Canto-fenômeno
2021

A instalação Canto-fenômeno é resultado de uma pesquisa sobre a

agência dos fenômenos erosivos e suas possíveis modulações corporais. A partir de uma reflexão sobre as dinâmicas e escalas dos principais fenômenos erosivos, este trabalho pretende trazer a potência destes agentes para perto: não mais a montanha que erode ao longe do olhar – então o corpo que é necessariamente espectador, protegido das consequências daquela erosão –, mas a pele que não só eriça quanto também erode o outro que está de encontro. Bruno Latour já diria que a sublimidade não é um sentimento estético possível na contemporaneidade, considerando os efeitos do Antropoceno e sua proximidade com nossas vidas; mas talvez seja possível experimentar o sublime ao devir tempestade: quando o corpo assume agência e toma para si as velocidades, nuances e intenções daqueles antes tão distantes agentes naturais.

Interessa, assim, a intenção de ser-vento, ser-rio, ser-gravidade, ser-chuva e sermar: através de uma série de cantos, de experimentações vocais, fazer ecoar em nossas cavidades uma erosão, como se no invisível do corpo também se forjassem paisagens. Diferente de um rito ancestral para invocar tais fenômenos (cantos para chamar a chuva, por exemplo), este trabalho convida o público a transformar sua voz em agente erosivo, uma vez que o ritmo, a melodia, e o próprio som estão em constante agenciamento material do mundo.

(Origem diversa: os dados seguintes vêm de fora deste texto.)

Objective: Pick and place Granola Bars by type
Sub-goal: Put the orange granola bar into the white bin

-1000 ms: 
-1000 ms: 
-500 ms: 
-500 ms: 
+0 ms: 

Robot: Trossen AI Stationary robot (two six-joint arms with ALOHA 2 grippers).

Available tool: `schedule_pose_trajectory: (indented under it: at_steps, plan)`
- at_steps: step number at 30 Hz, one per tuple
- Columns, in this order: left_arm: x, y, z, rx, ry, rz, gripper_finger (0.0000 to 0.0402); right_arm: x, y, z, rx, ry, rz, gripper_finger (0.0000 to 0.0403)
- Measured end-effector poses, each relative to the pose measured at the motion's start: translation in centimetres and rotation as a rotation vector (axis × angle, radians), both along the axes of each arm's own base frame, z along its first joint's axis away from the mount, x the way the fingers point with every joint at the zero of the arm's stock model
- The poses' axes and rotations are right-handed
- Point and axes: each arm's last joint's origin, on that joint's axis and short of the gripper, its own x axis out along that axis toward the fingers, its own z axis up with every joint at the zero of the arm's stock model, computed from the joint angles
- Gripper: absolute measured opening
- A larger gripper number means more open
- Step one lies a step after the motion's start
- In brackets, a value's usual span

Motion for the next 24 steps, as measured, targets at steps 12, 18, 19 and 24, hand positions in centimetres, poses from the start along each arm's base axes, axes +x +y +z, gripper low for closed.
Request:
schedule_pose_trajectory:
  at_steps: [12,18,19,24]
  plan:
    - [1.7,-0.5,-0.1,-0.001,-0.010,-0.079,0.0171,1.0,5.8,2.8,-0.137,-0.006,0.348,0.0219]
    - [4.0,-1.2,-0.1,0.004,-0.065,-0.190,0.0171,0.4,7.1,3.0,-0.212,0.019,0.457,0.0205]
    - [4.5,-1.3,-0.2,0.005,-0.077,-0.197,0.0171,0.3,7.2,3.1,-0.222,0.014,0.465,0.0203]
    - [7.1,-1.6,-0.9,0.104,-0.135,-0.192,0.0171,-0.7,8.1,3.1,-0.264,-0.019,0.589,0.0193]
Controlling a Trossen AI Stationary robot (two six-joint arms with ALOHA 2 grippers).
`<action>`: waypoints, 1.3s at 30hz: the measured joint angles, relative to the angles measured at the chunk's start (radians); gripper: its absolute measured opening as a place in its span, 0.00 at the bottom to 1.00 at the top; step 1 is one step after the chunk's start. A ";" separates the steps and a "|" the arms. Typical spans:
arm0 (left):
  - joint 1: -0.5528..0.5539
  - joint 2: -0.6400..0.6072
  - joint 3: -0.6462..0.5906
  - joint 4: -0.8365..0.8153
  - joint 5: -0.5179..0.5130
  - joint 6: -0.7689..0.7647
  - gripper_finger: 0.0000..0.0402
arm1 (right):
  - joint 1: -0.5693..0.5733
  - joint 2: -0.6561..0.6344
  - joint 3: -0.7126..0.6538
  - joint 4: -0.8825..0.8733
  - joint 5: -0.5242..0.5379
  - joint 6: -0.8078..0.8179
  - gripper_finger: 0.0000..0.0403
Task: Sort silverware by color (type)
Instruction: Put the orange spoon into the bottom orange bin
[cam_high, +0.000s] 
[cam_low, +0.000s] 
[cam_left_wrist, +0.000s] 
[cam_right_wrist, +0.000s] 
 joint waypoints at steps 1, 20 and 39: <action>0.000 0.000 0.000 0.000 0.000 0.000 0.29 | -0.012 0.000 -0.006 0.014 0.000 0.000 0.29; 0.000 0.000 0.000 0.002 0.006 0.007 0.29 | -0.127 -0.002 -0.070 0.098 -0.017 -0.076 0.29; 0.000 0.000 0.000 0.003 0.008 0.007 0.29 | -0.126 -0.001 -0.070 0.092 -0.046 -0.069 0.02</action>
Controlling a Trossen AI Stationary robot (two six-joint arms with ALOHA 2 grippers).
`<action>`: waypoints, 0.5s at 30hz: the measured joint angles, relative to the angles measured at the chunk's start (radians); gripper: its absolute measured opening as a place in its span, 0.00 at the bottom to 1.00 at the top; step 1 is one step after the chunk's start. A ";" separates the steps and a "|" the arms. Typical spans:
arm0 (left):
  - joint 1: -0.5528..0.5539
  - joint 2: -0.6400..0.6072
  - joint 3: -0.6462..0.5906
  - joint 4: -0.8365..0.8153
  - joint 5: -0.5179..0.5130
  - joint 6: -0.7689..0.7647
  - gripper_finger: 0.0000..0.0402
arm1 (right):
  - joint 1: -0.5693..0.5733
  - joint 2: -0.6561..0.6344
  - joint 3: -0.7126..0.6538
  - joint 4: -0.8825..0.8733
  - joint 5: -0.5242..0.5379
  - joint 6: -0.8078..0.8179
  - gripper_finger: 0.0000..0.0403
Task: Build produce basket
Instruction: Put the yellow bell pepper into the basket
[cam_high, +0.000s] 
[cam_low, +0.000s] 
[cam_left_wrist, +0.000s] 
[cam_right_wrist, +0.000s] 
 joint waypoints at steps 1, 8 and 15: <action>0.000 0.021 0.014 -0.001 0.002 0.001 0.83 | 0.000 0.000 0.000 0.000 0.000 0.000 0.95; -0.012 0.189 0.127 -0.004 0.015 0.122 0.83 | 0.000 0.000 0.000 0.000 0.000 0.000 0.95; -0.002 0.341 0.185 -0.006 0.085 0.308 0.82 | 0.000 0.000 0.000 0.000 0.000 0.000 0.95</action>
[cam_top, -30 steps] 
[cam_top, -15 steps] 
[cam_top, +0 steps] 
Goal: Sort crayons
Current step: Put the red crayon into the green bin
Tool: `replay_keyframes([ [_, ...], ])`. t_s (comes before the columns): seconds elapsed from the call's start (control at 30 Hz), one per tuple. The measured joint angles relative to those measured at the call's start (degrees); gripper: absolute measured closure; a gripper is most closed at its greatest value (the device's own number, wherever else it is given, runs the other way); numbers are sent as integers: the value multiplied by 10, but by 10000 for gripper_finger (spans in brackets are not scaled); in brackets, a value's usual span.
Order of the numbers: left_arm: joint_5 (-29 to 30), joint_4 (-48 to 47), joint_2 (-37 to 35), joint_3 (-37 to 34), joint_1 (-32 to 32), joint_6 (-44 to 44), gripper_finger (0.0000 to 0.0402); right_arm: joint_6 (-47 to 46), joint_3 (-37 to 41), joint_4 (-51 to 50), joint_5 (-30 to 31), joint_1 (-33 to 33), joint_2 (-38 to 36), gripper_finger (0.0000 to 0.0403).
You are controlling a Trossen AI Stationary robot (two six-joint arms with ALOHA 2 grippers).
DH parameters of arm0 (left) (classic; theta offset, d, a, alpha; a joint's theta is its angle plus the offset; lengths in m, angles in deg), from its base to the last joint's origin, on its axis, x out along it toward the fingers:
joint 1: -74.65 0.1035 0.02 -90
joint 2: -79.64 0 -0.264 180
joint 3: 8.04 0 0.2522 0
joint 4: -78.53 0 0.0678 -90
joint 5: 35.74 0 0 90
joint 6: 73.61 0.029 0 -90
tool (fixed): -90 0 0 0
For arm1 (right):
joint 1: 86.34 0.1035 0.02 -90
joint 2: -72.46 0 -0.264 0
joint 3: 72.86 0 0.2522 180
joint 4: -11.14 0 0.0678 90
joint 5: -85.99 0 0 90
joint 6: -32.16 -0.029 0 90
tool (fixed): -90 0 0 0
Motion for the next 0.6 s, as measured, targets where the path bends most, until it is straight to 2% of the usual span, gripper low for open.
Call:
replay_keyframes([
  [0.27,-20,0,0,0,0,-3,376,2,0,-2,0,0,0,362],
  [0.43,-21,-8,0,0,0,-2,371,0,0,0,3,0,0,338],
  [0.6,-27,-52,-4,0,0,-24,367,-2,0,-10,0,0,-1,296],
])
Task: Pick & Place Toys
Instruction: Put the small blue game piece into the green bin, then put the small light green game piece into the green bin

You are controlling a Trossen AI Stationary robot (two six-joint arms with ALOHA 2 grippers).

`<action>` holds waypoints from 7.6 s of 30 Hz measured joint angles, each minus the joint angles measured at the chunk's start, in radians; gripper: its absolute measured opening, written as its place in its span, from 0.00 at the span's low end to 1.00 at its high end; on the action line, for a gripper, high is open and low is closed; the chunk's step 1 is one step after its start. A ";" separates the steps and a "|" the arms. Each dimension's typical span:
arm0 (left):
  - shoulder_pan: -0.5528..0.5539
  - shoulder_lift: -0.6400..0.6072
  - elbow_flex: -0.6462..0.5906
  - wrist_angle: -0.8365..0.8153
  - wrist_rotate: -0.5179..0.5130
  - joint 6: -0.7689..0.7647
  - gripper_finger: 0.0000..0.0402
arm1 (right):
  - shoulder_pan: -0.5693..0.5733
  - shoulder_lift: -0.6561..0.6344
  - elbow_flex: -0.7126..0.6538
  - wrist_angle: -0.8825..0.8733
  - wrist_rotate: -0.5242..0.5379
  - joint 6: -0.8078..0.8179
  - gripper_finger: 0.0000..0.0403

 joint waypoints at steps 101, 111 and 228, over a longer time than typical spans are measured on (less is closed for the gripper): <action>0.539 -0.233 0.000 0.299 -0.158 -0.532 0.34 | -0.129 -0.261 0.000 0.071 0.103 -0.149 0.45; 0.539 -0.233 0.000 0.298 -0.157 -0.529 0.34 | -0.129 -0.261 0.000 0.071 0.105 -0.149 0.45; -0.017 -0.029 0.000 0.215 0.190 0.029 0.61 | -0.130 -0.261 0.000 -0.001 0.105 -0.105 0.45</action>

Em um primeiro momento, desenvolveu-se cinco partituras gráficas para

não musicistas. Cada partitura refere-se a um destes cinco agentes erosivos (vento, mar, gravidade, rio, chuva), em que as indicações se dão por linhas, desenhos, dinâmicas, e não por notas musicais. Por meio de uma chamada pública virtual, recolheu-se mais de vinte vozes que, em suas respectivas casas, gravaram os distintos cantos à livre interpretação. Estas

gravações compõem um banco de dados sonoro que alimenta o sistema sonoroeletrônico central da instalação sonora. Um microprocessador (RaspberryPi4) controla cinco sensores de movimento que disparam aleatoriamente uma sobreposição de vozes: abaixo de cada partitura existe um sensor de movimento e seu respectivo alto-falante, sendo possível disparar apenas um banco de dados ou os cinco ao mesmo tempo. É preciso que o público se aproxime das partituras para disparar os sons, criando uma certa espacialização interativa. Assim, a instalação está constantemente se reinventando, considerando que as composições polifônicas nunca serão as mesmas quando ativadas no espaço.

O projeto foi desenvolvido durante a Residência Artística do SomaRumor (2021), e apresentado na exposição individual Microerosões (2021), na Galeria Refresco (RJ).